Von allen guten und bösen Geistern verlassen

Truppenaufmarsch an der Grenze zur Ukraine. Bis Ostern will Putin bereit sein für den Einmarsch ins Nachbarland.

Fliegender Wechsel

Etwas über zwei Monaten liegt die Bundestagswahl 2021 zurück. Heute soll Olaf Scholz (SPD) zum neuen Bundeskanzler gewählt werden. Er löst damit Angela Merkel (CDU) nach 16 Jahren im Amt ab. Die neue Bundesregierung unter Olaf Scholz wird ohne Vorlaufzeit mit den alten Problemen konfrontiert werden. Eines davon ist die Corona-Pandemie und der Umgang mit der nach wie vor zu niedrigen Impfquote. Das Dauerthema sollte uns jedoch nicht vergessen lassen, wie groß die Anzahl der weiteren Probleme ist.

Für mich persönlich ist die Glaubwürdigkeit der Politikerinnen und Politiker eines davon. Die Würde des Amtes kontra Selbstbereicherung und enormen Willen, trotz aller Affären am Stuhl klebenzubleiben. Der nunmehr scheidende Bundesverkehrsminister Andreas Scheuer ist dafür ein herausragendes Beispiel. Trotz zahlreicher Affären und Skandale blieb er im Amt. Stehaufmännchen oder Wunderkind oder einfach nur resistent? In der gestrigen Ausgabe der Süddeutschen Zeitung wurde nochmal über ihn berichtet. Was er hinterlässt, ist ein enormer finanzieller Schaden für den Staat und seine Bürgerinnen und Bürger.

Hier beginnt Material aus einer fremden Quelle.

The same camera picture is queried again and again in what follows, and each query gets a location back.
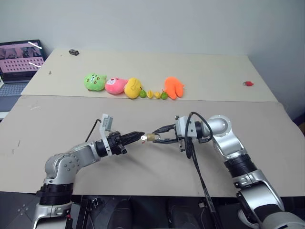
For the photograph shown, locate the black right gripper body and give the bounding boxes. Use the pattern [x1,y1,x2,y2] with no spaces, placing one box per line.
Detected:
[173,123,186,153]

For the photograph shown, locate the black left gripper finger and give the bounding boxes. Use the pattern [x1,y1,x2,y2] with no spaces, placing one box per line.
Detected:
[121,131,145,141]
[122,135,144,146]

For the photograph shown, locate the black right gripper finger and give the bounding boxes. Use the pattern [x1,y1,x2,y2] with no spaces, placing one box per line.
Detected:
[152,124,177,135]
[152,137,179,145]

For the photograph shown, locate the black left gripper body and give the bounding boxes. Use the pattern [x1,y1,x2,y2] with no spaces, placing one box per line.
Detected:
[107,131,128,156]

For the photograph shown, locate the orange plush toy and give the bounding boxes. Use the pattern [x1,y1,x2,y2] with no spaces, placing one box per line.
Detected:
[163,76,186,101]

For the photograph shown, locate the yellow plush toy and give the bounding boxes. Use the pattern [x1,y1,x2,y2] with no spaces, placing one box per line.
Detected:
[124,77,144,100]

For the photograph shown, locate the pink plush toy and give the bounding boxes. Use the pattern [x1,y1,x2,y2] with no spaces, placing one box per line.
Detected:
[104,77,129,95]

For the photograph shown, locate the green plush toy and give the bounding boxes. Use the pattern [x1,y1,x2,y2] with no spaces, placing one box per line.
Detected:
[83,73,107,92]

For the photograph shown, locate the dark rounded shape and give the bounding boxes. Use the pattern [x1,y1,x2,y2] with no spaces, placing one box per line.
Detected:
[165,197,205,229]
[112,199,133,229]

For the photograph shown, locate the grey laptop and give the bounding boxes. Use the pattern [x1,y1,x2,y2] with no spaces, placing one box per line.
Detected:
[0,39,46,113]

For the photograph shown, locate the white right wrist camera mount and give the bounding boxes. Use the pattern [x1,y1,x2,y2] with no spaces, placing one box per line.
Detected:
[175,115,199,144]

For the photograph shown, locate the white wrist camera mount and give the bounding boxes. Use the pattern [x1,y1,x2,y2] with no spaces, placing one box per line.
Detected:
[98,114,115,157]
[175,115,199,144]

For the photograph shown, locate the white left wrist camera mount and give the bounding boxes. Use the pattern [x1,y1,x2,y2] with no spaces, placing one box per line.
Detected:
[98,114,115,157]

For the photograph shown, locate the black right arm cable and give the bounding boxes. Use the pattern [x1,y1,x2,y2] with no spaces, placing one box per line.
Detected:
[183,111,223,229]

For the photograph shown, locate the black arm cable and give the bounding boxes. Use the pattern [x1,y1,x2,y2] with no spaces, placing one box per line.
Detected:
[85,119,102,142]
[183,111,223,229]

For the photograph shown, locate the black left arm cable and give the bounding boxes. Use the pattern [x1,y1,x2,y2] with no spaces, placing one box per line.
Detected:
[85,119,102,142]

Was Scheuer und auch andere angeht, brachte es Alex Rühle sehr treffend auf den Punkt:

Vielleicht kann man die Formel von der „Würde im Amt“ auch konjunktivisch verstehen: „Würde im Amt bleiben, egal was passiert.“

Jedoch sind das fast Peanuts verglichen mit dem, was sich an der Grenze der Ukraine zusammenbraut.

Säbelrasseln Richtung Ukraine

Die Annektierung der zur Ukraine gehörenden Krim liegt nunmehr sieben Jahre zurück. Unfassbar, wie schnell man das als Unbetroffener vergessen hat und den Zustand als quasi selbstverständlich hinnimmt. Die vielen andere Schlagzeilen lassen uns vergessen, dass an den Rändern der Ukraine eigentlich seit 2014 Krieg geführt wird.

Es ist eine mehr oder weniger schleichende Zerstückelung der Ukraine. Laut einem US-amerikanischen Bericht soll Russland bis zum Frühjahr 2022 rund 175.000 Soldaten an der Grenze zur Ukraine zusammengezogen haben. Sicherlich nicht in friedlicher Absicht. Es ist eine deutliche Drohung, die US-Präsident Joe Biden als solche auch ernst nimmt.

Strafmaßnahmen gegen Russland sollen verschärft werden, aber es bleibt fraglich, ob sie ausreichen. Die Europäische Union reagiert viel zu träge, möglicherweise auch aufgrund der Abhängigkeit etwa beim Gas von Russland.

Ob es zu einem weiteren militärischen Konflikt kommt, der zu einem Flächenbrand wird, ist unklar. Das Säbelrasseln von Putin verfolgt aber einen Zweck. Er will um jeden Preis die Osterweiterung der NATO verhindern. Raketen und Truppen auf dem Gebiet der Ukraine sind ihm ein Dorn im Auge — ein Stück weit ist das sogar verständlich.